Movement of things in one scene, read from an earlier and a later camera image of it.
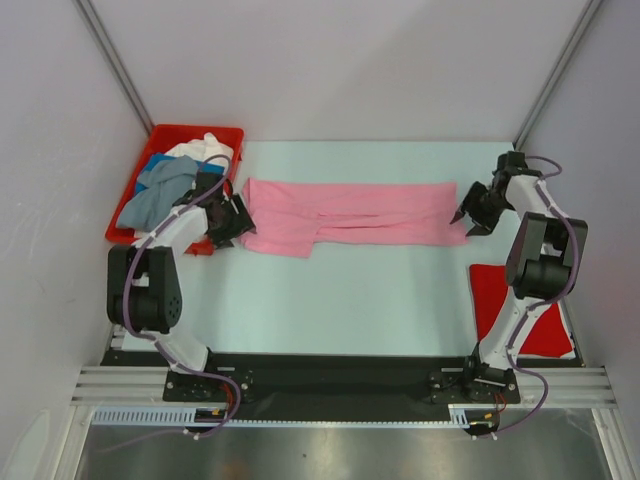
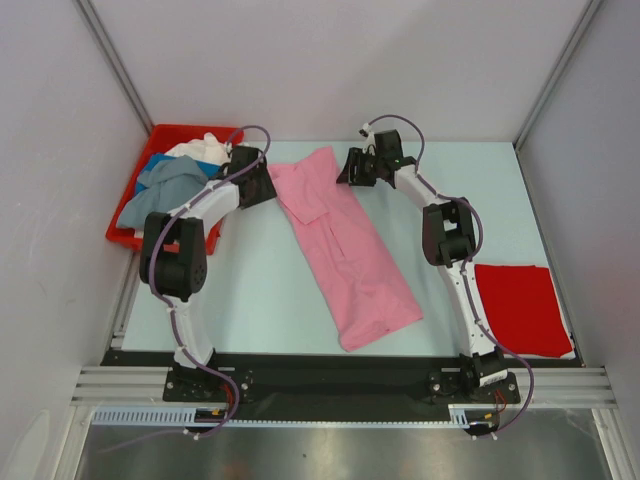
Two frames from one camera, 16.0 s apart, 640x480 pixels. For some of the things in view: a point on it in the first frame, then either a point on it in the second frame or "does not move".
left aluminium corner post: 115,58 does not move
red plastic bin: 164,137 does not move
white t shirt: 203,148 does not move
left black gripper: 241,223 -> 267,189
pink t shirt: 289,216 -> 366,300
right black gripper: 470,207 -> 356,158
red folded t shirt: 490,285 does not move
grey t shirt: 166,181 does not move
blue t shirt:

☆ ☆ ☆ ☆ ☆ ☆ ☆

• [WHAT IS NEEDED] In repeating the entries, exclude the pictures and alter nothing else.

• [RESULT FOR THIS TASK]
Movement of things in one scene, read from an earlier and a later camera image of it.
Two frames from one camera, 16.0 s apart, 640x480 pixels. For some of the things in view: a point on it in the first frame, then either a point on it in the second frame or "does not move".
left aluminium corner post: 115,58 does not move
red plastic bin: 164,137 does not move
white t shirt: 203,148 does not move
left black gripper: 241,223 -> 267,189
pink t shirt: 289,216 -> 366,300
right black gripper: 470,207 -> 356,158
red folded t shirt: 490,285 does not move
grey t shirt: 166,181 does not move
blue t shirt:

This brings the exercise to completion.